What needs to be done: Gather all lines from the material that contain the word "grape".

START Data records

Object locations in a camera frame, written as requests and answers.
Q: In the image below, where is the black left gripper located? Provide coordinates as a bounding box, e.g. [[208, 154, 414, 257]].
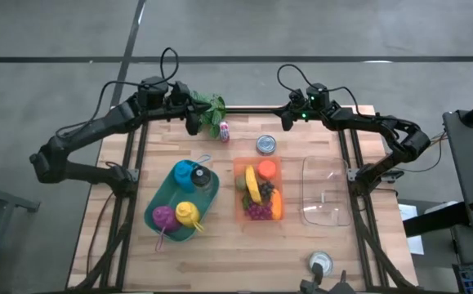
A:
[[166, 80, 213, 136]]

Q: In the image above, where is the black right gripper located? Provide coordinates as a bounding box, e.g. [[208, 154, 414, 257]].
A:
[[269, 88, 309, 132]]

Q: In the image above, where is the tin can red label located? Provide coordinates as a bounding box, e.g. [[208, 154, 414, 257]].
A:
[[218, 121, 231, 143]]

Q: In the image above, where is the silver tin can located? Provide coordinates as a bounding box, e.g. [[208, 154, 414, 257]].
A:
[[255, 134, 278, 157]]

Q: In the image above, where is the round orange toy fruit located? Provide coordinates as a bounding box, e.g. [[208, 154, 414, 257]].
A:
[[257, 159, 278, 181]]

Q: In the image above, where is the blue squeeze bottle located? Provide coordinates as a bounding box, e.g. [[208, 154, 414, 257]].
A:
[[173, 154, 212, 194]]

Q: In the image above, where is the clear bottle black lid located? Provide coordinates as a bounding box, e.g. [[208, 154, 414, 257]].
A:
[[190, 165, 215, 195]]

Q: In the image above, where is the yellow toy banana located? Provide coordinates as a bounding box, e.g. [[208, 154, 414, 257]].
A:
[[244, 164, 263, 205]]

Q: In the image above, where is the black toy grape bunch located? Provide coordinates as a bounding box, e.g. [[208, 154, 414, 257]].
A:
[[258, 180, 276, 201]]

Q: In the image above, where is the clear plastic bin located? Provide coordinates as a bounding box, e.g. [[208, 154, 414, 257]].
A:
[[300, 155, 352, 228]]

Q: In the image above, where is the teal plastic bin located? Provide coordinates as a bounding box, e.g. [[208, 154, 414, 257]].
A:
[[143, 158, 221, 243]]

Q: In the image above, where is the orange toy carrot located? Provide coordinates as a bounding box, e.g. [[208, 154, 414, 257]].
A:
[[270, 188, 283, 221]]

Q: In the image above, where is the red toy grape bunch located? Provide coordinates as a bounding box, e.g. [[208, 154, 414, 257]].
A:
[[244, 202, 274, 221]]

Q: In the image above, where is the yellow squeeze bottle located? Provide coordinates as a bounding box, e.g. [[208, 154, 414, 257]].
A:
[[174, 201, 205, 234]]

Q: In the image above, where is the purple squeeze bottle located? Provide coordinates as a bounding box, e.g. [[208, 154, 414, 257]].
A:
[[151, 205, 182, 253]]

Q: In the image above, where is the tin can pale lid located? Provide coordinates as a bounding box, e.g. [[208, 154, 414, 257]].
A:
[[308, 250, 334, 277]]

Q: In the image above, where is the artificial striped green plant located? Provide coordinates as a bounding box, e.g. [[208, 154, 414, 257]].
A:
[[189, 90, 227, 139]]

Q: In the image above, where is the orange translucent plastic bin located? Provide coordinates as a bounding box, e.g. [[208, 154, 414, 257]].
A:
[[234, 157, 285, 224]]

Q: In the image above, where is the black jointed device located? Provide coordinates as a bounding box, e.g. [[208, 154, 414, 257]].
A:
[[299, 263, 358, 294]]

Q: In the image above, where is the white paper sheet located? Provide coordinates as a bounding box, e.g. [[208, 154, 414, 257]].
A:
[[398, 203, 426, 256]]

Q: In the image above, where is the grey metal stand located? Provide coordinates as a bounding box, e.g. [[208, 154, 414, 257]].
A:
[[0, 175, 41, 287]]

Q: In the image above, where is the thin black cable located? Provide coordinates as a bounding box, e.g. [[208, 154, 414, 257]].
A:
[[55, 47, 180, 140], [276, 63, 364, 119]]

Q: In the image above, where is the thin brown cable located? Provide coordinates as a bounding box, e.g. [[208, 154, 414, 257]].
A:
[[85, 192, 114, 266]]

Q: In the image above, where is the loose cable bundle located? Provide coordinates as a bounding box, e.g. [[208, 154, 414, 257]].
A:
[[430, 130, 449, 172]]

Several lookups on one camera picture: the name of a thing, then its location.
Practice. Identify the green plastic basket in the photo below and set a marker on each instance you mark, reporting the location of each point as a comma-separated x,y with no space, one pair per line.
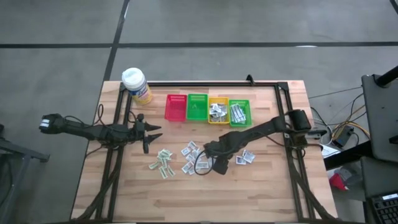
197,107
247,104

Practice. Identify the black keyboard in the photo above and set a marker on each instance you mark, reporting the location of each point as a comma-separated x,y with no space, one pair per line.
385,208

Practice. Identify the silver metal bracket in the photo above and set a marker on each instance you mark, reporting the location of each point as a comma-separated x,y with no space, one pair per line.
287,135

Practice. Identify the red plastic basket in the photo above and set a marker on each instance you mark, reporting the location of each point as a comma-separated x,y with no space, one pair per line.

END Data records

Reply to the exercise:
Q: In the image above, where is the black toy grape bunch located? Provide coordinates as a bounding box, e.g. [[208, 154, 414, 257]].
Q: In the image above, where is the red toy grape bunch located? Provide coordinates as a bounding box, e.g. [[208, 154, 414, 257]].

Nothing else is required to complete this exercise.